Show&Tell Talks About Healthcare Practices

Quantified Self practices are changing the way people manage their health. Members of the QS community are changing the way they interact and talk to their doctors, and healthcare professionals are implementing self-tracking principles in their own practices. Below is a list of talks given at QS events that show how QS is changing the way healthcare works for people.


Sara Riggare had her first symptoms of Parkinson’s in 1984 when she was 13 years old. In this video, she talks about the medications that helps her to move, think, and function. She shares how she keeps up with her progressive neurological illness by tweaking and re-tweaking her medications through tracking, so she doesn’t have to take the generic prescription. The medications are essential to live her life, but she has learned that the dosing can be modified to allow her to still feel like herself.


Dana Lewis became a reluctant self-tracker at the age of 14 when she was diagnosed with type 1 diabetes. Dana and her partner Scott Leibrand have been developing a DIY artificial pancreas that is built on top of the data flows from Dana’s continuous glucose monitor. In this talk, she describes the role that access to data plays in their DIY pancreas, with immediate and profoundly positive effects on her life. She also explains why she’s constantly pushing for patients to stop waiting for solutions and go the DIY route.


Autoimmune issues threatened to disable Jackie Wheelwright before age 30, but after getting a step tracker to help with weight loss, she made some accidental discoveries that prevented further autoimmune setbacks and cured her chronic bronchitis.


Amy Edgar founded a clinical practice in Allentown, Pennsylvania, that treats over 2,500 children and families each year. She collects traditional clinical data about her patients, but the magic happens when her data meets the data they collect about themselves. With permission from patients and families, Amy shares some of their self-tracking stories — about tracking sleep, tracking menstruation, and tracking activity — and talks about how sharing data can shift the dynamic in clinical relationships away from mere treatment and toward a more powerful co-creation of health.


Four years ago, Ari Meisel was diagnosed with Crohn’s disease. After a couple years of intense pain, sixteen pills a day, and another visit to the hospital, he decided to take control of his pain. So he started to track everything and eventually cured himself of Crohn’s disease by experimenting with some unusual supplements, nutrition and fitness regimens. In this talk, Ari discusses what he learned from his experiment and shares his tracking regimen.

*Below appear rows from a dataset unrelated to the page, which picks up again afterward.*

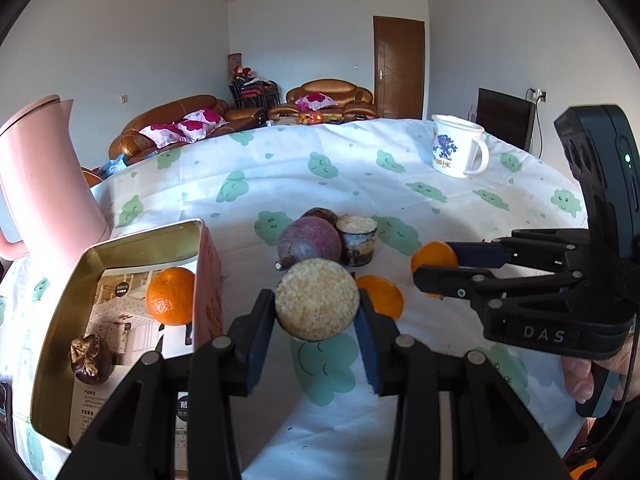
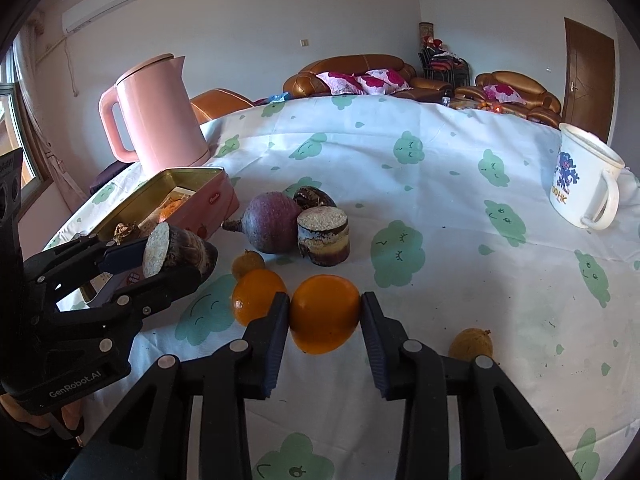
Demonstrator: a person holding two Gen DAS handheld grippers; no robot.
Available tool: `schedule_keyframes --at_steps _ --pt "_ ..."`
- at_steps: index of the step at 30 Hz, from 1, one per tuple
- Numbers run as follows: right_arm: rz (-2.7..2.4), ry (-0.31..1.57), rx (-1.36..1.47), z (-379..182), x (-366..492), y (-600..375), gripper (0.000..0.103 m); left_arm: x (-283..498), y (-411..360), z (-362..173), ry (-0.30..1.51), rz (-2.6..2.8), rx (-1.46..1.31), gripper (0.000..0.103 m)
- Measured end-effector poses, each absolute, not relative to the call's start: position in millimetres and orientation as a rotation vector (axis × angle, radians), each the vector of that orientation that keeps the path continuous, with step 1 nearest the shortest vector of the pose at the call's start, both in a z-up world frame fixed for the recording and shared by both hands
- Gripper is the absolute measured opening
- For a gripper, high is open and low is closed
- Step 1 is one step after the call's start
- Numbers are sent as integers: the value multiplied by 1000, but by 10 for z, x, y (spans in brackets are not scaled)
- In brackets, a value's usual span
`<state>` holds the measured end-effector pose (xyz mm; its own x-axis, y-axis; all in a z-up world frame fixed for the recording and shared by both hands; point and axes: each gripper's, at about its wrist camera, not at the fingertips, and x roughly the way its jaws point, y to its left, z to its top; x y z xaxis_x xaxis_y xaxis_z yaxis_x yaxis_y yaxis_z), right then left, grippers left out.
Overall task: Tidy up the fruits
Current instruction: 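Lift the round cake with the left tool while the right tool lifts the orange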
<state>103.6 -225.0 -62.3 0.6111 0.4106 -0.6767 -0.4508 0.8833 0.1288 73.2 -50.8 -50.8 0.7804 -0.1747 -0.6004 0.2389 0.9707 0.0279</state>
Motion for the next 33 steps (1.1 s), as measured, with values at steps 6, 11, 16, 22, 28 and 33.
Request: schedule_keyframes --at_steps 6,11,16,22,28,33 --pt "498 691 -69 -532 922 -2256 38 677 -467 -476 603 -200 87 41" --pt "488 647 -87 -485 855 -2249 38 641 -435 -450 576 -186 78 41" --pt "493 623 -90 -458 821 -2259 38 610 -426 -433 556 -176 79 41" --pt "499 592 -88 -429 781 -2272 38 585 -406 -413 538 -165 74 41" --pt "504 558 -84 -402 726 -2292 38 562 -394 -404 525 -156 68 41" --pt "503 534 -83 -383 687 -2307 38 537 -383 -391 511 -147 65 41"
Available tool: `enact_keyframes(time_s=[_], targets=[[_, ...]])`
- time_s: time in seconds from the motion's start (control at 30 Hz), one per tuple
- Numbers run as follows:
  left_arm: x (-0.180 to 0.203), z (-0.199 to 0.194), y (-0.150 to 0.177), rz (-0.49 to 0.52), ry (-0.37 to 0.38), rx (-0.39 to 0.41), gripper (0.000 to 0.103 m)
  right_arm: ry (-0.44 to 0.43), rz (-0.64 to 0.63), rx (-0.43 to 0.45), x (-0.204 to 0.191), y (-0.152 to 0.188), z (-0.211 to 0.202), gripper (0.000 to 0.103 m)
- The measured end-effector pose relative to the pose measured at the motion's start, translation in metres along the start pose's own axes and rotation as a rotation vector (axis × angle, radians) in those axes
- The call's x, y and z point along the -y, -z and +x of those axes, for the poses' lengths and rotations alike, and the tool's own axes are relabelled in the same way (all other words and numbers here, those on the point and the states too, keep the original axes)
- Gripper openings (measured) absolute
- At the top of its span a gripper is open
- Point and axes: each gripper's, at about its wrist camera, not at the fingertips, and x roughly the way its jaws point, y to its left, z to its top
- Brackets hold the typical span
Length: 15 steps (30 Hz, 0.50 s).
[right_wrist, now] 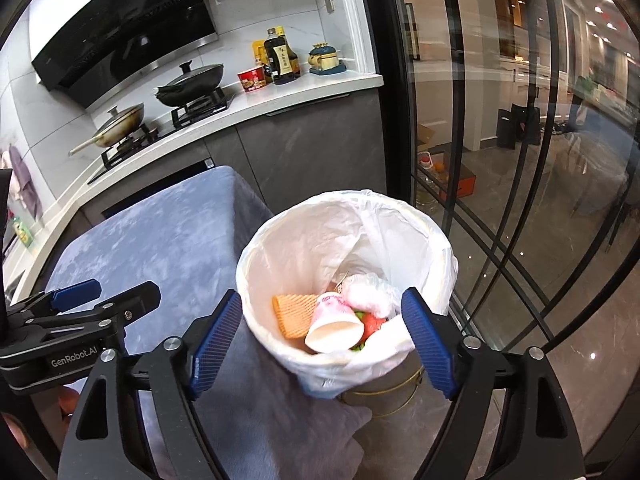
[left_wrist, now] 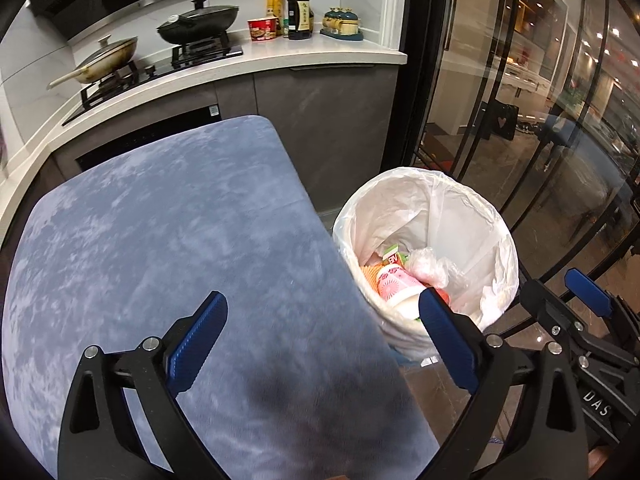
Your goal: Collect trash
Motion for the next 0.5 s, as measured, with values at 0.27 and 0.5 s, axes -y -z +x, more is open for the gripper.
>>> enact_keyframes(time_s=[0.27, 0.5], targets=[[-0.008, -0.020, 0.021, -0.025, -0.030, 0.006, 0.092, 0.000, -0.044, -0.038, -0.010, 0.013, -0.012, 0.090], [-0.010, -0.029, 0.036, -0.032, -0.053, 0.001, 0.093, -0.003, -0.069, -0.043, -0.013, 0.021, -0.020, 0.097]])
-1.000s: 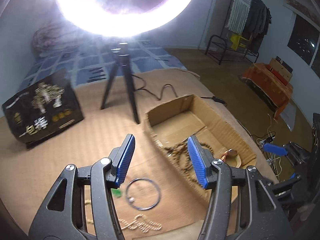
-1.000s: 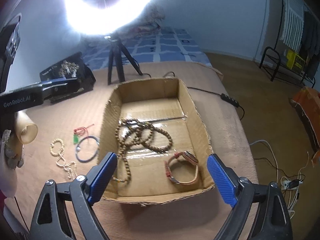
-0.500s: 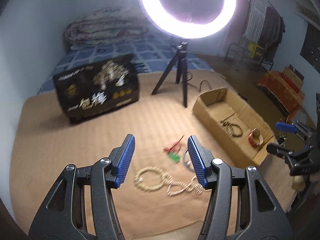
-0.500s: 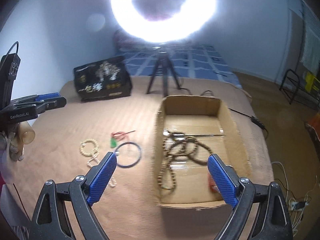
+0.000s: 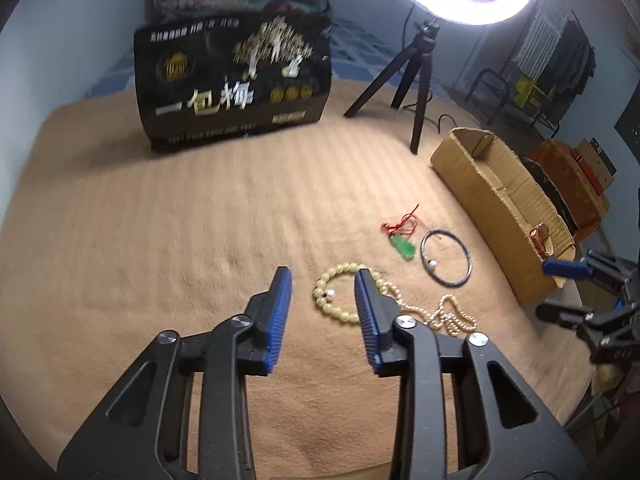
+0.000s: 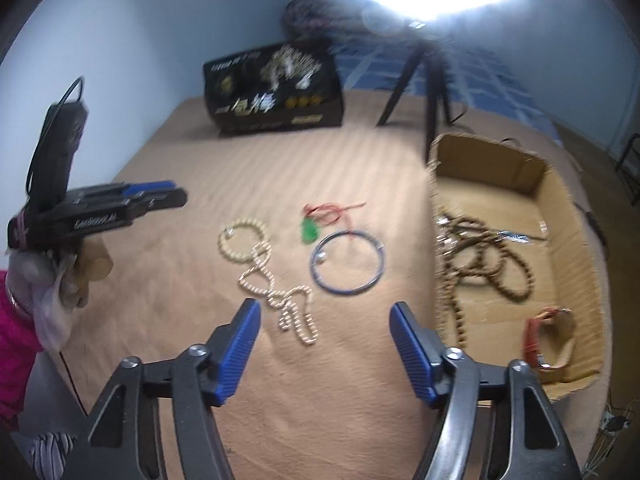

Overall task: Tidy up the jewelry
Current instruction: 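Move the left tool to the pale green bracelet while the right tool moves to the pearl necklace, then grasp the pale green bead bracelet with the left tool while the right tool grasps the pearl necklace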

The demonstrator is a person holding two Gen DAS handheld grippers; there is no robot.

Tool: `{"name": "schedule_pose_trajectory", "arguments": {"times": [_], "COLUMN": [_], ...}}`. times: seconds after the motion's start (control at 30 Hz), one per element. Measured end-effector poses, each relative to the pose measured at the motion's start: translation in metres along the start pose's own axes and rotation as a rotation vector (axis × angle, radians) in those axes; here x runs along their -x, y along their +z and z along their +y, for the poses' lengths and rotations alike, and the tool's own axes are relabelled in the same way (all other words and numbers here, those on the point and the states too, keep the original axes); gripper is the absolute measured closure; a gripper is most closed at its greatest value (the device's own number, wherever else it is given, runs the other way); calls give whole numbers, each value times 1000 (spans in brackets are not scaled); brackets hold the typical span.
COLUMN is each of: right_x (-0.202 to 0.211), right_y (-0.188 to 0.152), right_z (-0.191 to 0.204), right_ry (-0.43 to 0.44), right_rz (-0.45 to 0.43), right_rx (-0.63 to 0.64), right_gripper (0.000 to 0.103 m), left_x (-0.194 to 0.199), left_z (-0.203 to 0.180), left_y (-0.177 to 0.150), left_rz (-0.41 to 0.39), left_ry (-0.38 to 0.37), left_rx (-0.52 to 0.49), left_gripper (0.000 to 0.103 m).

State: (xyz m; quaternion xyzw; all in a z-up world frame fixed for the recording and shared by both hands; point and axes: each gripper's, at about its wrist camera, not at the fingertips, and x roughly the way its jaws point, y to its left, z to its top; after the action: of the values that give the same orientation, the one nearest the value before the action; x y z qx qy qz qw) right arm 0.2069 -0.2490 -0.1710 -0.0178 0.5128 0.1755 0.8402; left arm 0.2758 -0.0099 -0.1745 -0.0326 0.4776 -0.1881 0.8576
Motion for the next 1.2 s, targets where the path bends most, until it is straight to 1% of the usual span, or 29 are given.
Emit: {"name": "schedule_pose_trajectory", "arguments": {"times": [0.17,0.27,0.4,0.57,0.67,0.77,0.9,1.0,1.03,1.1,1.17,1.2], "right_x": [-26,-39,-52,-64,-70,-75,-79,-84,-86,-88,-91,-92], "right_y": [-1,0,1,2,3,3,4,6,6,7,7,7], "right_z": [12,15,18,20,20,20,22,25,26,28,30,31], "right_ry": [14,16,16,2,-6,-5,2,-12,-19,-15,-17,-18], "right_rz": [48,71,89,98,100,101,104,105,106,110,111,111], "right_rx": [28,33,38,45,47,43,47,62,66,67,72,73], "right_gripper": [45,48,48,48,49,48,48,48,48,48,48,46], "left_x": [-15,-28,-39,-50,-58,-62,-67,-72,-73,-73,-73,-72], "left_z": [8,5,2,-3,-8,-12,-18,-19,-19,-18,-15,-13], "left_y": [-9,-17,-24,-24,-24,-23,-22,-22,-22,-23,-24,-25], "left_rz": [45,85,113,133,143,146,143,141,137,125,118,115], "left_ry": [-48,-64,-75,-52,-10,13,62,85,86,105,97,95], "left_rx": [51,65,82,104,105,110,89,84,80,69,73,73], "left_gripper": [80,80,80,80,80,80,80,80,81,89,92,93]}}
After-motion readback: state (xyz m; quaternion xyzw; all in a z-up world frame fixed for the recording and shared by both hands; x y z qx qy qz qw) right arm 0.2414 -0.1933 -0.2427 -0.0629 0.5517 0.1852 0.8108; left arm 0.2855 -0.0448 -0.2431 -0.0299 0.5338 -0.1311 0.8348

Chris Bartley, an engineering consultant, felt like a zombie. So over the course of 18 months, he tried taking supplements and medications and changing his diet. He started a spreadsheet with five columns to track his wellness, medications and diet. He saw no improvement and decided to write a thesis on himself.  He took the data and decomposed it into indicated variables.


Andreas Schreiber is a scientist at the German Space Agency where he travels a lot, attends a lot of conferences all over the world, and has a lot of stress which led to him having a stroke in 2009. Afterward, he started tracking his vital signs, sleep, and weight. In this talk, he discusses how he tested various changes to help him stay healthy.